2008-08-04 06:19:15

by Chuck Lever III

[permalink] [raw]
Subject: Re: [RFC] Reinstate NFS exportability for JFFS2.

On Sun, Aug 3, 2008 at 9:03 PM, Neil Brown <[email protected]> wrote:
> On Sunday August 3, [email protected] wrote:
>> On Sun, Aug 3, 2008 at 7:56 AM, Neil Brown <[email protected]> wrote:
>> > On Saturday August 2, [email protected] wrote:
>> >>
>> >> Though really I can't see any great objection to just moving xfs's hack
>> >> up into nfsd. It may not do everything, but it seems like an
>> >> incremental improvement.
>> >
>> > Because it is a hack, and hacks have a tendency to hide deeper
>> > problems, and not be ever get cleaned up and generally to become a
>> > burden to future generations.
>>
>> Agreed that maintainability is an important concern.
>>
>> However, I don't see that what David suggests in general is hiding a
>> deeper problem, but is rather exposing it.
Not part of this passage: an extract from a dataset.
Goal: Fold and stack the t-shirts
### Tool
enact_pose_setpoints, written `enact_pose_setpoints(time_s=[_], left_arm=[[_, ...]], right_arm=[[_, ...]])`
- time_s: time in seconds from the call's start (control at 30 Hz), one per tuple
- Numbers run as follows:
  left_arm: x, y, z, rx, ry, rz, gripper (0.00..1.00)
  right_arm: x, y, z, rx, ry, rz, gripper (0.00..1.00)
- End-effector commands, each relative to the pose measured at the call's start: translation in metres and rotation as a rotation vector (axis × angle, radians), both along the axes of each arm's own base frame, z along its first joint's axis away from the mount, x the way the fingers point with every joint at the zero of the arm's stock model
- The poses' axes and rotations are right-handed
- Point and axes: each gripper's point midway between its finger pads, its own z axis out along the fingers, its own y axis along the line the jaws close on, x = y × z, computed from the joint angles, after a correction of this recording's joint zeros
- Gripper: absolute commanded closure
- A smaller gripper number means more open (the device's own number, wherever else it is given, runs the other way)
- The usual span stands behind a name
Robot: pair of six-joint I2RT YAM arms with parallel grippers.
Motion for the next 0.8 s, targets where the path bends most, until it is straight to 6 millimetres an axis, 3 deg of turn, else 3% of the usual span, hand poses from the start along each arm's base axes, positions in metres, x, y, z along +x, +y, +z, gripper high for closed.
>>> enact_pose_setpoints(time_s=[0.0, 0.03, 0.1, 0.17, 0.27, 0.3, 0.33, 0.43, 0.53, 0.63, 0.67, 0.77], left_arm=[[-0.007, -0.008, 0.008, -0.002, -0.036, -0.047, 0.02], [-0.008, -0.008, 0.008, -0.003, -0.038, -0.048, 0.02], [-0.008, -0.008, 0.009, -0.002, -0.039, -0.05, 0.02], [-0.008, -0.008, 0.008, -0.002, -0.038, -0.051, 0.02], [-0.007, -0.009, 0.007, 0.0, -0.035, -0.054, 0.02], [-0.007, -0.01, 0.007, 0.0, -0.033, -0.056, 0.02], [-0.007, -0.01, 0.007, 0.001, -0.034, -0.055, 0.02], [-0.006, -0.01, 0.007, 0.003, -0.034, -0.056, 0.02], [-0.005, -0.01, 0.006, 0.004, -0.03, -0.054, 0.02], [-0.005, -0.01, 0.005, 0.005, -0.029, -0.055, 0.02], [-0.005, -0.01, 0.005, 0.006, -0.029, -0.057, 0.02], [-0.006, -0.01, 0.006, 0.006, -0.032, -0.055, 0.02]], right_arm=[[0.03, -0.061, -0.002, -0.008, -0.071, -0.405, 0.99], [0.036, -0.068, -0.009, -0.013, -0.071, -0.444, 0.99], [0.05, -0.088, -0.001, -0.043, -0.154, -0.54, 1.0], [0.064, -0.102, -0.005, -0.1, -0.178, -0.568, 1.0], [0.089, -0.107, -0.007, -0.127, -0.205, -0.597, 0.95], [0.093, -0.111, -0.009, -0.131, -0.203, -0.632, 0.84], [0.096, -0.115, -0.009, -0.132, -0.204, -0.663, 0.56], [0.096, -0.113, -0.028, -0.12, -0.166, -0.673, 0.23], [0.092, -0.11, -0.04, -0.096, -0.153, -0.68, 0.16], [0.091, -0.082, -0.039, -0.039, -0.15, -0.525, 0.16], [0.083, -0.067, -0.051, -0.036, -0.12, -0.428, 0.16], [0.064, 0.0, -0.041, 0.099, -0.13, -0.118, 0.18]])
Can you explain what you
>> think is the issue?
>
> The locking bothers me.
> The VFS seems to have a general policy of doing the locking itself to
> make life easier for filesystem implementors (or to make it harder for
> them to mess up, depending on your perspective).
>
> The current issue seems to suggest that the locking provided by the
> VFS is no longer adequate, so each filesystem is needing to create
> something itself. That suggests to me a weakness in the model.

I often find the VFS locking schemes to be inflexible.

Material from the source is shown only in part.